Oleh Ansel Deri, Mantan Staf Viktor Laiskodat di DPR
SELURUH manusia penghuni muka bumi sepertinya tengah bermuram durja. Sejak muncul di Wuhan, Tingkok, pekan ketiga Januari 2020, gerak virus korona atau coronavirus disease 2019 (covid-19) nyaris menyebar di hampir sebagian besar penduduk dunia. Nyaris semua pimpinan negara dan seluruh sumber kekuatan yang dimiliki, termasuk sumber keuangan masing-masing negara, takluk di bawah tekanan virus korona. Pemerintah masing-masing negara tak ada pilihan selain menguras pundi-pundi negara guna membentengi warganya dari serangan virus ganas tersebut dengan kampanye maupun antisipasi tenaga medis dan obat-obat untuk mencegah dan menangani virus korona.

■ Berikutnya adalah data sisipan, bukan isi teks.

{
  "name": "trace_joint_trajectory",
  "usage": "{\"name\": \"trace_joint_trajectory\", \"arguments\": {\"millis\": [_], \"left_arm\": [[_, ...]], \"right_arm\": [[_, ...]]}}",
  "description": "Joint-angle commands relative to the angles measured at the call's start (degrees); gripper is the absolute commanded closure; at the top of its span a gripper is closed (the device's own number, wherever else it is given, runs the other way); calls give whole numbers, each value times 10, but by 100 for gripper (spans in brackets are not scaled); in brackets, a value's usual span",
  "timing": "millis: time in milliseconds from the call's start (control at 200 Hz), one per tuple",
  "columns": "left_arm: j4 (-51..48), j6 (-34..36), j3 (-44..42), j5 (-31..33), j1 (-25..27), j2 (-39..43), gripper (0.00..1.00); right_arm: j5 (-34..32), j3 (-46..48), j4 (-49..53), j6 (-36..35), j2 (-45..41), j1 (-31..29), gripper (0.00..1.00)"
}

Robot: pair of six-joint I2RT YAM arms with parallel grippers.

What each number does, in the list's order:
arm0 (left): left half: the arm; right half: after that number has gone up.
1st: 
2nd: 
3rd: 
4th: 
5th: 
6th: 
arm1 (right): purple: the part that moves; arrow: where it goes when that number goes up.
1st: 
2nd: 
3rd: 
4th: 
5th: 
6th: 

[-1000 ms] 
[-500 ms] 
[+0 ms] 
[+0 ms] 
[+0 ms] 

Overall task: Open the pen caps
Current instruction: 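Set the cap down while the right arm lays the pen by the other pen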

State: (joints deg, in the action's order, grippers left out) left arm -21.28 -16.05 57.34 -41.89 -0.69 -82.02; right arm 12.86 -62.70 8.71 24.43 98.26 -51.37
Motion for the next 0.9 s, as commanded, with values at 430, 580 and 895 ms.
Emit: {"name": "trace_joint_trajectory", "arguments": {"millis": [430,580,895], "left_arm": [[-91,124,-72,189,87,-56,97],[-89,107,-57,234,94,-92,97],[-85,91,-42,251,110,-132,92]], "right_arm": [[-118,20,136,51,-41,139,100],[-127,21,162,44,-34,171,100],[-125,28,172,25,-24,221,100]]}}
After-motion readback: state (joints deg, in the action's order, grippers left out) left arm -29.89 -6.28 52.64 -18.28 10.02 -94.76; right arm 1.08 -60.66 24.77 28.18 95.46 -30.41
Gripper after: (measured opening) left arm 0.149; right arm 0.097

Pemerintah dan rakyat dari pusat hingga daerah mengerahkan seluruh kemampuan menghadapi laju virus tersebut melalui solidaritas mondial, solidaritas yang mendunia. Solidaritas berkarakter lembut yang bermakna dan berniai buat masa depan seluruh bidang kehidupan kemanusiaan. Imbauan Jokowi terbukti efektif. Solidaritas mewabah atas nama perasaan senasib dan sepenanggungan sebagai sesama anak bangsa menyikapi virus korona. Presiden Jokowi dan kementerian terkait menginstruksikan semua jajaran pemerintahan mulai dari pusat hingga daerah bersama warga masyarakat mengambil langkah cepat dan efektif mencegah dan menangani virus korona agar tak sampai merenggut nyawa lebih banyak lagi.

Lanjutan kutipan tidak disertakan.